[PROMPT]:
Restate, word for word, the lines from the opening line of the data through the line containing "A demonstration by", both included, and nothing else.
***** DATA PROVIDED *****
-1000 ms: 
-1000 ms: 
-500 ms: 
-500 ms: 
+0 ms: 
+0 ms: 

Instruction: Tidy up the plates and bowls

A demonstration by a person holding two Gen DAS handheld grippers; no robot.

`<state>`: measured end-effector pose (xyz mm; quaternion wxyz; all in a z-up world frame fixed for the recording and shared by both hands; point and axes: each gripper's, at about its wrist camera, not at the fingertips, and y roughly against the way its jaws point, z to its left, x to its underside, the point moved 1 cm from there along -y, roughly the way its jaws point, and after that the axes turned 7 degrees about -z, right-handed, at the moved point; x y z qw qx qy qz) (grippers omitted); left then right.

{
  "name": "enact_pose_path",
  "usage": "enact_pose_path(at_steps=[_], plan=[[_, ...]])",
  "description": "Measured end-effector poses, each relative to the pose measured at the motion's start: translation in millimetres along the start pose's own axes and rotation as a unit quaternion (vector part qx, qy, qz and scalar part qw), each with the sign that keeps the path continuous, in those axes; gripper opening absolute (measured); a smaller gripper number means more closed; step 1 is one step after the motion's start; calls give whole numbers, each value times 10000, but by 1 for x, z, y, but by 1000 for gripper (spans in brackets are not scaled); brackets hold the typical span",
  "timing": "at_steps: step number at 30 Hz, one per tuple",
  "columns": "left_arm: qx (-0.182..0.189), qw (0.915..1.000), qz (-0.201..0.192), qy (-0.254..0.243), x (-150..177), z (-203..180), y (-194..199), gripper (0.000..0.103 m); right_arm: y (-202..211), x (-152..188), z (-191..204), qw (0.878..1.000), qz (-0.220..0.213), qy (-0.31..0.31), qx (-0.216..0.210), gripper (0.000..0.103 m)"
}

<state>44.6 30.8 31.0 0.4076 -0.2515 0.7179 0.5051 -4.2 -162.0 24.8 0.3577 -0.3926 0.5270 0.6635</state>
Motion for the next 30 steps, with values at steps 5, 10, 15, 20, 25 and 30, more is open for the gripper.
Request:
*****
[ANSWER FOR THE TASK]:
-1000 ms: 
-1000 ms: 
-500 ms: 
-500 ms: 
+0 ms: 
+0 ms: 

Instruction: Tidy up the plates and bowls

A demonstration by a person holding two Gen DAS handheld grippers; no robot.

This completes the output.